Figure 3. Vitamin B3 cycles between host and gut microbiome.
A. Fraction labeling of nicotinamide in the serum of mice infused with 4mM [2,4,5,6-2H]-NAM for different time points.
B. Fraction labeled NAD in the luminal content of mice infused as in A. (n=2–4 per group; Tukey’s multiple comparison test of fractional labeling in the ileum lumen and colon lumen following two-way ANOVA, * = p < 0.05, ** = p < 0.01).
C. Percent contribution of circulating NAM to NAD synthesis in different parts of the gastrointestinal tract estimated from mice infused as in A.
D. Relative levels of total NAD in mice intraperitoneally injected with vehicle or FK866 and infused with [2,4,5,6-2H]-NAM for 23h. (n=5–6 mice per treatment group; Sidak’s multiple comparison test following two-way ANOVA, *** = p < 0.001, **** = p < 0.0001).
E. Fraction labeled NAD in mice treated as in D. (n=5–6 mice per treatment group; Sidak’s multiple comparison test following two-way ANOVA, **** = p < 0.0001). Data for spleen in D and E was previously reported in 40.

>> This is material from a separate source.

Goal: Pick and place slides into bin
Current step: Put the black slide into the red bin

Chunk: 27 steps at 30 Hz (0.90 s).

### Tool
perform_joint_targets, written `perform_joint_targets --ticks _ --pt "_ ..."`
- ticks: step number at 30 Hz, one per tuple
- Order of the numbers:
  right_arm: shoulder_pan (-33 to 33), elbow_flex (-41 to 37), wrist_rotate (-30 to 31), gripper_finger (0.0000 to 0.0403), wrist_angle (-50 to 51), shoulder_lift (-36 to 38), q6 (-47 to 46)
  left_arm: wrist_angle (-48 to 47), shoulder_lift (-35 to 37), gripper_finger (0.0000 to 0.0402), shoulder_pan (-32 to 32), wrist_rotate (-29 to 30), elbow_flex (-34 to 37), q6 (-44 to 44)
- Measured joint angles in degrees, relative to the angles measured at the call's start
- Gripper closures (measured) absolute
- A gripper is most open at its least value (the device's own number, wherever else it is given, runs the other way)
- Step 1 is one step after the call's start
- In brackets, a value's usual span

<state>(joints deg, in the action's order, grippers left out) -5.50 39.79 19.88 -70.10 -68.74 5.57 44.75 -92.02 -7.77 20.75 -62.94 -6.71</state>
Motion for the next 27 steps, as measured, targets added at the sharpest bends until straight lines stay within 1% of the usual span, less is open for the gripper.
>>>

F. Fraction labeled NAD in tissues collected from control and antibiotics (ABX) treated mice intraperitoneally injected with vehicle or FK866 and infused with [2,4,5,6-2H]-NAM for 5h. (n=5–10 mice per treatment group; Tukey’s multiple comparison test following two-way ANOVA, *** = p < 0.001, **** = p < 0.0001).
G. Model showing a vitamin B3 cycle between host and microbes. Host-derived NAM in the circulation enters the gut lumen and is deamidated to NA by the microbiome. In turn, host tissues use microbiome-produced NA for synthesis of NAD, which is turned over to release NAM.